## [Task prompt]
Find the word "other" in the material below and gather every line that contains it.

Provided records Start Marker

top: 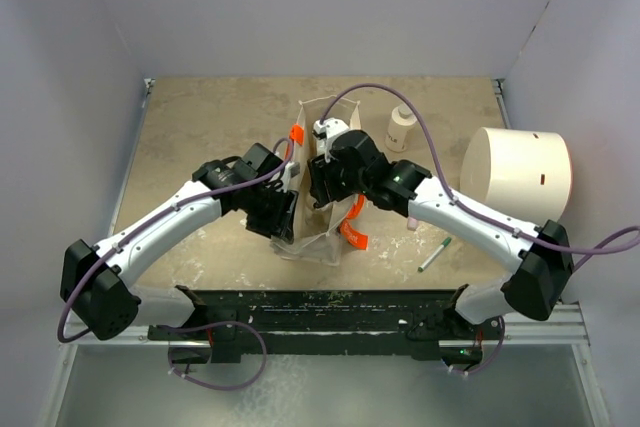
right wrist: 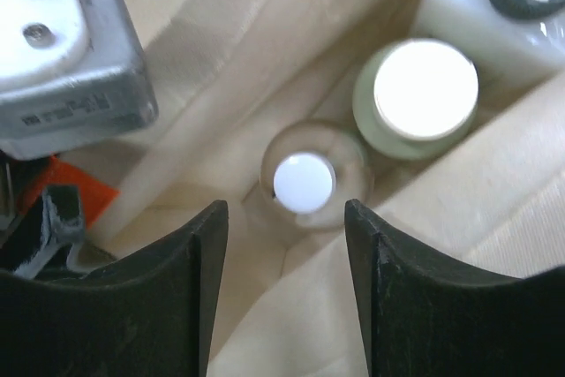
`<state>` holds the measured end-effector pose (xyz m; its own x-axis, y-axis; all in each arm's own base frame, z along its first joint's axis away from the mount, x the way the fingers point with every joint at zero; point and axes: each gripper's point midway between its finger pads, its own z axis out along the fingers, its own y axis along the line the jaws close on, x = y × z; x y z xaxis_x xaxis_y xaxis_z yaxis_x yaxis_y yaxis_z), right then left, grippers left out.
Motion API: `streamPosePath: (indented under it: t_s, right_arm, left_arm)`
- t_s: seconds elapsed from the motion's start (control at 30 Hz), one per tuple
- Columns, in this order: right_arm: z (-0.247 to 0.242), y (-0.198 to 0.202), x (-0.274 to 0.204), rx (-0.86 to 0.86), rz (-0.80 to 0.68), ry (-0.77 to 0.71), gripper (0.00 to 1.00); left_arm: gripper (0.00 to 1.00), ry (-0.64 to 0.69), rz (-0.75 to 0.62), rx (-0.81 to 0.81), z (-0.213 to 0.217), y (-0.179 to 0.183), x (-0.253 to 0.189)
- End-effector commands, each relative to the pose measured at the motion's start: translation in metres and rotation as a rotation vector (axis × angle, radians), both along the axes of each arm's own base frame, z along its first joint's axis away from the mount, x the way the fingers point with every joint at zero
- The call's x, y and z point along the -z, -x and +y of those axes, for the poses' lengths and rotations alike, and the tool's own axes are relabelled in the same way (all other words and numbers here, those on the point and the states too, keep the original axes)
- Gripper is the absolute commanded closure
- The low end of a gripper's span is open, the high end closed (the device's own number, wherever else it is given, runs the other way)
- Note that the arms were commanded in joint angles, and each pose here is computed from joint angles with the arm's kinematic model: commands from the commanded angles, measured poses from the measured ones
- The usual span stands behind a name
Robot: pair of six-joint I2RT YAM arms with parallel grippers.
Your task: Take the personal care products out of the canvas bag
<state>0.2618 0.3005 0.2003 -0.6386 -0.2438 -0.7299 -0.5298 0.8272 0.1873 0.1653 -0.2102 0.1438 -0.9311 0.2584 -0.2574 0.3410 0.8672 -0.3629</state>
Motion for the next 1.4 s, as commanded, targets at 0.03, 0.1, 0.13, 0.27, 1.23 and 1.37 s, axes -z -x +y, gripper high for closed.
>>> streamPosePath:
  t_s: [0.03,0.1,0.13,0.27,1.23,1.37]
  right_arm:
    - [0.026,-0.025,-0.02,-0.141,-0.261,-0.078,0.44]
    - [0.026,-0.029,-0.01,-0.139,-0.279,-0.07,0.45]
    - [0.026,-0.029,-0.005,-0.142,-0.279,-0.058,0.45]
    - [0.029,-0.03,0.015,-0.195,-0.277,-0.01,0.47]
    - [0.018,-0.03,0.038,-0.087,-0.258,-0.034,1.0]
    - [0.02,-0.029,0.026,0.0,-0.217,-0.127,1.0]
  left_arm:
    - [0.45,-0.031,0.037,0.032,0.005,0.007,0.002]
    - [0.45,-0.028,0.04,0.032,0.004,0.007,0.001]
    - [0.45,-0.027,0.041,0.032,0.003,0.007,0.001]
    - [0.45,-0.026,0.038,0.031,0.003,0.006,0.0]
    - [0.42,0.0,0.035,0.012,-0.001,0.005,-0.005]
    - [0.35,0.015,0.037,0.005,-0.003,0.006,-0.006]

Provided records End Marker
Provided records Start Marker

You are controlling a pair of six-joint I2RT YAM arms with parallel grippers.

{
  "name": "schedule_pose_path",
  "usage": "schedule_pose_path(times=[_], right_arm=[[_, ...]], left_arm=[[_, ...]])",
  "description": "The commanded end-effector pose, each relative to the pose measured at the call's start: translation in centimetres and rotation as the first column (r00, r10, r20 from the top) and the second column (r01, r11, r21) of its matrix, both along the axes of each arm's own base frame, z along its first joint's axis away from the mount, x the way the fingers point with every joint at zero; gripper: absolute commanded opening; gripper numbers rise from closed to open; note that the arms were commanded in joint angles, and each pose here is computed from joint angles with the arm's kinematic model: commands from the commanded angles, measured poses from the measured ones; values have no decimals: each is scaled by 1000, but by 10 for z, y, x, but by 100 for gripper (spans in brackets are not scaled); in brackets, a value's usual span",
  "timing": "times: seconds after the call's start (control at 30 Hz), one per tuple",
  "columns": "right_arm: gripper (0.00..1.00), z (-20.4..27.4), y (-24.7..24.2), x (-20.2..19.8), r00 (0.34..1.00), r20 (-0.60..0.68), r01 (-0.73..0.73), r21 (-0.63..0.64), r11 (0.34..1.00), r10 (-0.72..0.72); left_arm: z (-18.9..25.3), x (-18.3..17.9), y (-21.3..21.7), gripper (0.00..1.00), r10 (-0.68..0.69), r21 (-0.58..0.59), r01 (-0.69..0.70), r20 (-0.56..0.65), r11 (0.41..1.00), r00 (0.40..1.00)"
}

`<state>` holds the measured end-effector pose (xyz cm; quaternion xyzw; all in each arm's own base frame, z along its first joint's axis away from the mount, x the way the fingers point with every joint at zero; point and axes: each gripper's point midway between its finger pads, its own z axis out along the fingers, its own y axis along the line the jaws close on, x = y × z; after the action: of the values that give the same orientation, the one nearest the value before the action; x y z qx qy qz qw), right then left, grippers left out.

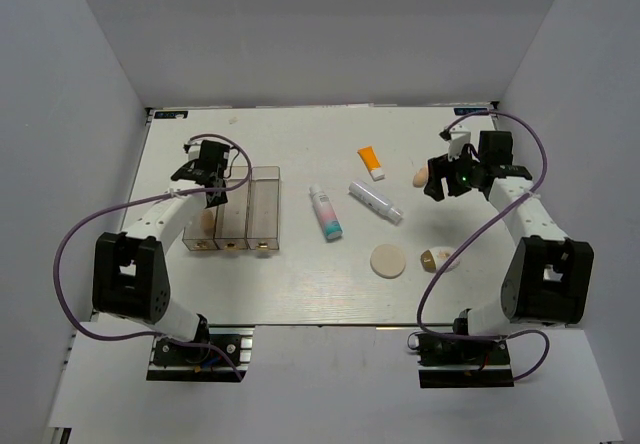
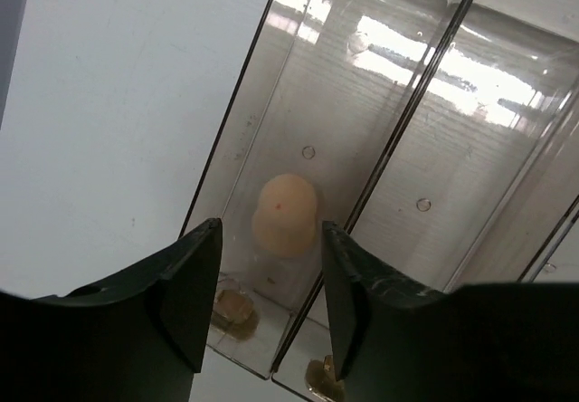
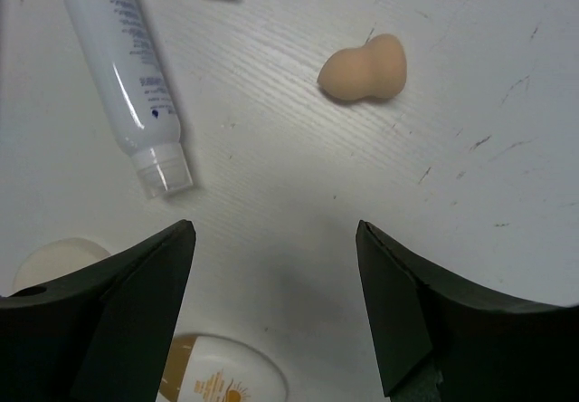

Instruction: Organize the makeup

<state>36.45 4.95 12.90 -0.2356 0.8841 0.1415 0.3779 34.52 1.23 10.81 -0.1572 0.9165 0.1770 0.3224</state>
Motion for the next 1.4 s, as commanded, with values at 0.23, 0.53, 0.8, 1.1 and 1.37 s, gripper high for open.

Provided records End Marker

## [Exercise response]
- The call's x, y and z point along the -z, -x and +y of those axes, for the poses' lengths and rotations alike, and the tool's own axes are relabelled in the same way (all other words and numbers here, those on the point and the states too, keep the original axes)
- The low end of a gripper's span is open, the high end closed (the device's own number, wherever else it is given, runs the other way)

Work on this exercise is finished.